§ Task objective
Among the entries below, count each line holding the word "carton". Write only the number.

Source data
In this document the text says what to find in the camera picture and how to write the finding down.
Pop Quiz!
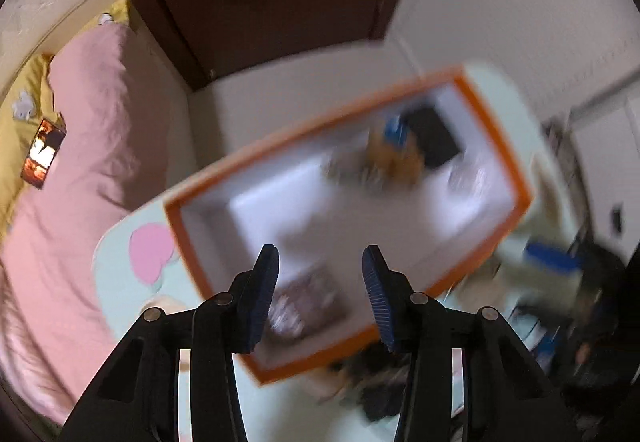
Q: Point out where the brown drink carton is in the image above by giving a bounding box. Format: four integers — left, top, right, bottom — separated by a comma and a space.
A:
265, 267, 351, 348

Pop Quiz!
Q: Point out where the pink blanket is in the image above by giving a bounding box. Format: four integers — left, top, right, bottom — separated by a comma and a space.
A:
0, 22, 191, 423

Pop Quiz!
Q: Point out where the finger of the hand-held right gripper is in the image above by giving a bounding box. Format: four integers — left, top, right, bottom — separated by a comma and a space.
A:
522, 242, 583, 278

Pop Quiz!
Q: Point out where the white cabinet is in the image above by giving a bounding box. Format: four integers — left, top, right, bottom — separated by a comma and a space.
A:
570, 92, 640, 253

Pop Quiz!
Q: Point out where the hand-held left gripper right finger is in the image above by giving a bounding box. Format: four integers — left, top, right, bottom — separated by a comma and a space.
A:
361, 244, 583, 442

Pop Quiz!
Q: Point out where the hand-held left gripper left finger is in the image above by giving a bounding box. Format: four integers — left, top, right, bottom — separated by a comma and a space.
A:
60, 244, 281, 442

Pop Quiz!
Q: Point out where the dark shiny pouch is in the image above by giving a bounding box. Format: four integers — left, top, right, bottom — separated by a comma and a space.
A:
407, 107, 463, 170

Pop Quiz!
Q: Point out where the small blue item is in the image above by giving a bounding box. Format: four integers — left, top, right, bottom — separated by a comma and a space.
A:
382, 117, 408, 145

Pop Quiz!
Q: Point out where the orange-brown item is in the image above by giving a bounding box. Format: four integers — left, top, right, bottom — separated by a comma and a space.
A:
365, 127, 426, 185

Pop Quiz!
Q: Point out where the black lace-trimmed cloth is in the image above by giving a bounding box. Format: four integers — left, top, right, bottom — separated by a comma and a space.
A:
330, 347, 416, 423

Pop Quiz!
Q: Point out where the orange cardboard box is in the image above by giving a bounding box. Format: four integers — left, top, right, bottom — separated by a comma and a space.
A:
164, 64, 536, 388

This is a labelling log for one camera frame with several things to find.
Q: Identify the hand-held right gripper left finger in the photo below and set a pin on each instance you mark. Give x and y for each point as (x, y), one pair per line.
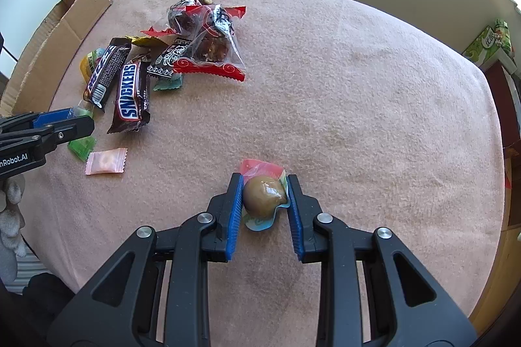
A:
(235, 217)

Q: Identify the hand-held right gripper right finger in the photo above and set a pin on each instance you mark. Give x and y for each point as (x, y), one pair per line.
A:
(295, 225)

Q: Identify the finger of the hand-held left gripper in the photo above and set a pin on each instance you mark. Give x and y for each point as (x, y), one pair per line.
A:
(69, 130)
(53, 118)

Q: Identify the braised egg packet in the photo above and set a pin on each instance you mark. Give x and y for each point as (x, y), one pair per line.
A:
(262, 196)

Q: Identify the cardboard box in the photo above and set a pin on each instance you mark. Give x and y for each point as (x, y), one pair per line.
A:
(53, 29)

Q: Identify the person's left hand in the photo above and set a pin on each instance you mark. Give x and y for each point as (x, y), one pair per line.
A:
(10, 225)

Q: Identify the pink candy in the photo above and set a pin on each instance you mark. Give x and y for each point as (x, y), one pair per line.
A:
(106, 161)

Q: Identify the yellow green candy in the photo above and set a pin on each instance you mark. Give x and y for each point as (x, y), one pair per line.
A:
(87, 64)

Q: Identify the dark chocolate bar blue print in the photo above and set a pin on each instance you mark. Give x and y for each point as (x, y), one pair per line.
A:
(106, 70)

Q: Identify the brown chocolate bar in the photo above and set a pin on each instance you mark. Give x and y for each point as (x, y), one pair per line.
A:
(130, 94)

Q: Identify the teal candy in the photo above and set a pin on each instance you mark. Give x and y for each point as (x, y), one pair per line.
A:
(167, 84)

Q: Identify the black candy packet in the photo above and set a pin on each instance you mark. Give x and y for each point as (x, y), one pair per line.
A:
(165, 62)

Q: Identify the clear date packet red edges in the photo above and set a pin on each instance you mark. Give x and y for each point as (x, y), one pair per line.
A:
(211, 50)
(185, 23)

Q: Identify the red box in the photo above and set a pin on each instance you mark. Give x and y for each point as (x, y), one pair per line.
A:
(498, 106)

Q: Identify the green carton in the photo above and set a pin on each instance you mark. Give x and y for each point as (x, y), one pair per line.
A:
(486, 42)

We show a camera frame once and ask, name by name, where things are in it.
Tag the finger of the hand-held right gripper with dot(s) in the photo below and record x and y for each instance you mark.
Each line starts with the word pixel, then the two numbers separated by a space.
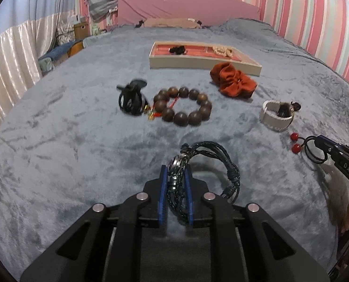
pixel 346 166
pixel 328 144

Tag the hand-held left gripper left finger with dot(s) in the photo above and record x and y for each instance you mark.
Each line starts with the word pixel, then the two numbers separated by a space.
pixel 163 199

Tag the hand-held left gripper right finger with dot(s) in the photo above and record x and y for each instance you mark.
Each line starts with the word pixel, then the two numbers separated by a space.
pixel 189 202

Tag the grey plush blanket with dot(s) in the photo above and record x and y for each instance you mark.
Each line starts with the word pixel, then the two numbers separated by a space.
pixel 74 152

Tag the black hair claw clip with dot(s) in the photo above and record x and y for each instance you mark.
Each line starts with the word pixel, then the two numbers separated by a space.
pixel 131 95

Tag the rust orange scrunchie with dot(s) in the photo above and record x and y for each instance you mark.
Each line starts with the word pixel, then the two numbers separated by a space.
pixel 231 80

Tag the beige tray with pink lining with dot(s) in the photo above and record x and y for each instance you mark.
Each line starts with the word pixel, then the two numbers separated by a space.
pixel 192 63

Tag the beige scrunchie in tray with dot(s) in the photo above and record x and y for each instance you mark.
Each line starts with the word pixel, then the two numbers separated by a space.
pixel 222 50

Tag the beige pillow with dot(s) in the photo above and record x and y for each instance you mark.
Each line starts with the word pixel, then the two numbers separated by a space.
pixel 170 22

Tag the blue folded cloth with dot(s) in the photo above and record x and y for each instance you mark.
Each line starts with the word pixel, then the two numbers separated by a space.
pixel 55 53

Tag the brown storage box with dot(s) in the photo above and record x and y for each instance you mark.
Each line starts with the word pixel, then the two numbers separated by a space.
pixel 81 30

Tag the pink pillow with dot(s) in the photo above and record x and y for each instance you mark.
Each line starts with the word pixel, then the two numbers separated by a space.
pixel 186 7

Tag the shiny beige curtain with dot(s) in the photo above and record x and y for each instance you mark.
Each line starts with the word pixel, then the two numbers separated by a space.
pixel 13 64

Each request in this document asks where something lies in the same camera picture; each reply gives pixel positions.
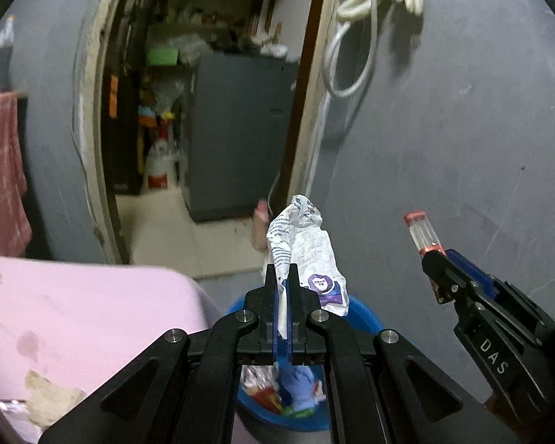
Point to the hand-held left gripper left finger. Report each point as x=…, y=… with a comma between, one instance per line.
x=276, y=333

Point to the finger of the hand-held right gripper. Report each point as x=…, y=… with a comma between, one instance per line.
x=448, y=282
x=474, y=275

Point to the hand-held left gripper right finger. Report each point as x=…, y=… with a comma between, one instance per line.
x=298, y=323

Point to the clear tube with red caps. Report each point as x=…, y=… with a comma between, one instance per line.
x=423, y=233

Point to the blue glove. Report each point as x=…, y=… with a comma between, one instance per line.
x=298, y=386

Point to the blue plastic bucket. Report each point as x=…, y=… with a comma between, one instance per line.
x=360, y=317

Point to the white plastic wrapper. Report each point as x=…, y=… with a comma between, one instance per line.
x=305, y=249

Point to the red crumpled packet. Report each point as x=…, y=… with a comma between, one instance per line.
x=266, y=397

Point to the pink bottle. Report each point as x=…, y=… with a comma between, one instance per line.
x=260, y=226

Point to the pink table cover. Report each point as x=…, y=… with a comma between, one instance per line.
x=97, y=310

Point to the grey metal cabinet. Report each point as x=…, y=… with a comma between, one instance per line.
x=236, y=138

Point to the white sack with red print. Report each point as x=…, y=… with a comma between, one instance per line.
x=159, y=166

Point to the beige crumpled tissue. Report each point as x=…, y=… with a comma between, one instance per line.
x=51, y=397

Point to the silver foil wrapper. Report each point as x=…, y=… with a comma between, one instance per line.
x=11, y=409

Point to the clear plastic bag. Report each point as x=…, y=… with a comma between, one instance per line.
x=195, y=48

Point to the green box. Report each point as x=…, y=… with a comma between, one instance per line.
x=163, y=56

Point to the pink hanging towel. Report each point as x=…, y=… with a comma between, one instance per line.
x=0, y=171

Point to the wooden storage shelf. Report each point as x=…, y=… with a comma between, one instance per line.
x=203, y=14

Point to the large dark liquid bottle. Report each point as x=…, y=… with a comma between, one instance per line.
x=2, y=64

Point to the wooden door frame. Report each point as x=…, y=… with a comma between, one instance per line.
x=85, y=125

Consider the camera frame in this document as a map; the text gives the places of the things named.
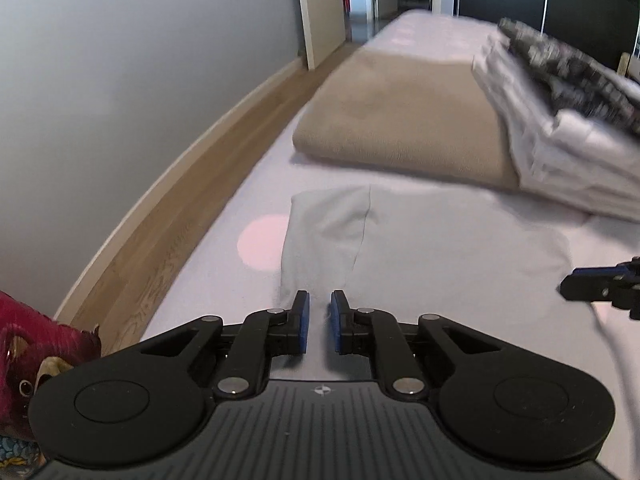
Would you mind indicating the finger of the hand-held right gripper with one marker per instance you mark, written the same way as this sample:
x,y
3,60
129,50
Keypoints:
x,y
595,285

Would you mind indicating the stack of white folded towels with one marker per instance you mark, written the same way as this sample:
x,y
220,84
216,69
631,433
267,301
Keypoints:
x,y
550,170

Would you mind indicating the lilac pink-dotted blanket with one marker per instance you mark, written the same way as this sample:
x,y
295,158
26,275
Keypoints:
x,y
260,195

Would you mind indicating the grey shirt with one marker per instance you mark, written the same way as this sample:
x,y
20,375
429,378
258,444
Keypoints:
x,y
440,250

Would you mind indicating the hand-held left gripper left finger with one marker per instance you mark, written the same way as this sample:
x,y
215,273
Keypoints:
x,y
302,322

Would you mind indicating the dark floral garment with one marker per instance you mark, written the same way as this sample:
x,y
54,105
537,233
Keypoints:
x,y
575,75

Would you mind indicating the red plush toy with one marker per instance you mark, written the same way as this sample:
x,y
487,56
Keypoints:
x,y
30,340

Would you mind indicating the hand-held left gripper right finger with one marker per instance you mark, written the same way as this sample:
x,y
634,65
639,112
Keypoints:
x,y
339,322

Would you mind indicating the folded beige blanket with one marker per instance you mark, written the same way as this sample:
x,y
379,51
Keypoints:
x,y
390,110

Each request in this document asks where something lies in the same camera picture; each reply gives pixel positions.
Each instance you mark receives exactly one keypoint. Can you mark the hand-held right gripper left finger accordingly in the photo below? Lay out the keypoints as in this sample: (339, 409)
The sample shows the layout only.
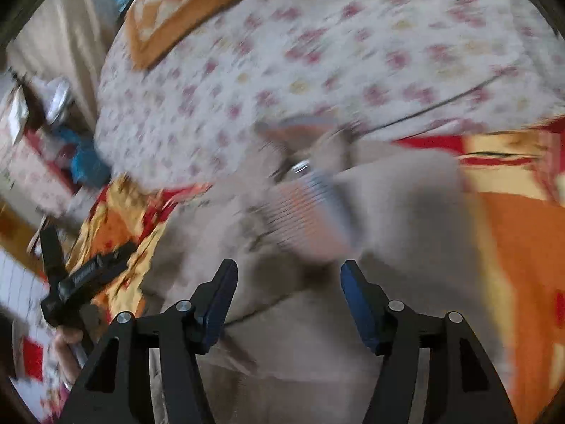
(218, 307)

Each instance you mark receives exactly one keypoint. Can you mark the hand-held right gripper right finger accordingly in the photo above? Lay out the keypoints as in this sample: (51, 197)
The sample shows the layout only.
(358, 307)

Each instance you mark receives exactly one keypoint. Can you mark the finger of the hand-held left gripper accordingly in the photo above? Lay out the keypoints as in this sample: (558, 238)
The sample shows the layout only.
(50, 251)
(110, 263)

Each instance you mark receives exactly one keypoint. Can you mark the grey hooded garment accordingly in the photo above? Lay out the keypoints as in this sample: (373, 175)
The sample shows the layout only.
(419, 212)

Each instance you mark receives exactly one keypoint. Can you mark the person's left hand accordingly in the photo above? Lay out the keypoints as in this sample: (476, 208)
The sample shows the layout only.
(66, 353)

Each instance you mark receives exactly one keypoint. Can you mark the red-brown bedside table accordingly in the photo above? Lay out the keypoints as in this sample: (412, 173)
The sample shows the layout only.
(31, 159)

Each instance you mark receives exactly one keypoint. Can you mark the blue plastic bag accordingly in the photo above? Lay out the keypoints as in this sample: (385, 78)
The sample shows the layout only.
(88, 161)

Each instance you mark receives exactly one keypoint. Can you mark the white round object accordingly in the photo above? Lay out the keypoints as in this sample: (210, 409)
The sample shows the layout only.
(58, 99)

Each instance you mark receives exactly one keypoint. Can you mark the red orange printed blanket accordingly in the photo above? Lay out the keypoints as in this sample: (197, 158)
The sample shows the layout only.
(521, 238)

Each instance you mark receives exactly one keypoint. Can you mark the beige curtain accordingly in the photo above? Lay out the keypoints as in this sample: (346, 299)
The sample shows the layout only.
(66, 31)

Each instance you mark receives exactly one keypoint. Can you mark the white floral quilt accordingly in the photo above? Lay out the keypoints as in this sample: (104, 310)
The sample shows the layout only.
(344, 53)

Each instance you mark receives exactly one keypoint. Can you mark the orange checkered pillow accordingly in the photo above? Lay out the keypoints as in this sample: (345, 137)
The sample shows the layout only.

§ Output below
2